INPUT >>
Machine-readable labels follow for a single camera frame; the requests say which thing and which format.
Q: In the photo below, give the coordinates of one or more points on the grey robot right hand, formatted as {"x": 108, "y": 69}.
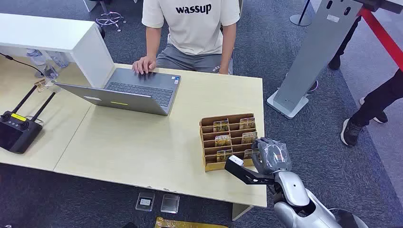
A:
{"x": 272, "y": 155}

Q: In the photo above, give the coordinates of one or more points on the person's right hand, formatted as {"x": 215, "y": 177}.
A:
{"x": 144, "y": 65}

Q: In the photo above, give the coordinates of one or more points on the person's left hand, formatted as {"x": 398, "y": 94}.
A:
{"x": 224, "y": 70}

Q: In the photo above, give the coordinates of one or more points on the person's left forearm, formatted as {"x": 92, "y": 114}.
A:
{"x": 228, "y": 45}

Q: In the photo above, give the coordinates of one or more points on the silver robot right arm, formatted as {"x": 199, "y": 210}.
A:
{"x": 292, "y": 188}

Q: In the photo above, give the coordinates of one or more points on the person's right forearm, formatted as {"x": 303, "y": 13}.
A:
{"x": 153, "y": 42}

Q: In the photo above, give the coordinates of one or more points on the seated person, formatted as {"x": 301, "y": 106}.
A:
{"x": 192, "y": 28}

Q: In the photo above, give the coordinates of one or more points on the cardboard card holder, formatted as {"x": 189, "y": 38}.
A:
{"x": 209, "y": 165}

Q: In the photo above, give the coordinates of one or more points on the standing person in black trousers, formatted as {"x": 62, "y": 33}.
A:
{"x": 377, "y": 100}

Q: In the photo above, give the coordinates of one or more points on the person by the kiosk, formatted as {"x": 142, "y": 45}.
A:
{"x": 341, "y": 50}

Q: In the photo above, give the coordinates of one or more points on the grey laptop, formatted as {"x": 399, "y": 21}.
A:
{"x": 138, "y": 85}

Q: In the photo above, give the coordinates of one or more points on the wooden desk leg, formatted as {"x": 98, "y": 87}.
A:
{"x": 239, "y": 212}

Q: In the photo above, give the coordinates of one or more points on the chrome chair base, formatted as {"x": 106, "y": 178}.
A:
{"x": 103, "y": 6}

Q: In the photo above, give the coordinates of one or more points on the white furniture corner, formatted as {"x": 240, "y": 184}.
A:
{"x": 89, "y": 3}

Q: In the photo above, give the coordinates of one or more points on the clear water bottle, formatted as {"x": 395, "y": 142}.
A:
{"x": 59, "y": 59}
{"x": 39, "y": 59}

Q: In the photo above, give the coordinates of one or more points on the grey kiosk stand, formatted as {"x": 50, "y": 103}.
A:
{"x": 314, "y": 53}

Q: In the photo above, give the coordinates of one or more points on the white desk shelf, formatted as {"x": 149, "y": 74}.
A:
{"x": 47, "y": 31}

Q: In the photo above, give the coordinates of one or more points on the floor socket box closed lid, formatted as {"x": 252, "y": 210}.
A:
{"x": 170, "y": 204}

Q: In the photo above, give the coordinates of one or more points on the gold foil sheet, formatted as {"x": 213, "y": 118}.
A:
{"x": 176, "y": 224}

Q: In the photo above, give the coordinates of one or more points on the floor socket box with outlet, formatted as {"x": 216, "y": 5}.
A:
{"x": 145, "y": 201}

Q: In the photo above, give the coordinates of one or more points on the black remote controller with antennas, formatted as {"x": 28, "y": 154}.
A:
{"x": 15, "y": 135}

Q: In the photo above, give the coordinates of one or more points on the red barrier belt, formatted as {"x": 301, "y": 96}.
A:
{"x": 381, "y": 34}

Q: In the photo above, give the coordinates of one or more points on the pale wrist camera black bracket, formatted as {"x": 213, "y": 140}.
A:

ASSIGNMENT >>
The answer must consist of every line from the listing above that includes the word "left".

WRITTEN SOLUTION >>
Q: In the photo above, give the coordinates of one or more points on the person's left hand, formatted as {"x": 398, "y": 94}.
Q: In the photo above, give the coordinates of one or more points on the person's left forearm, formatted as {"x": 92, "y": 114}.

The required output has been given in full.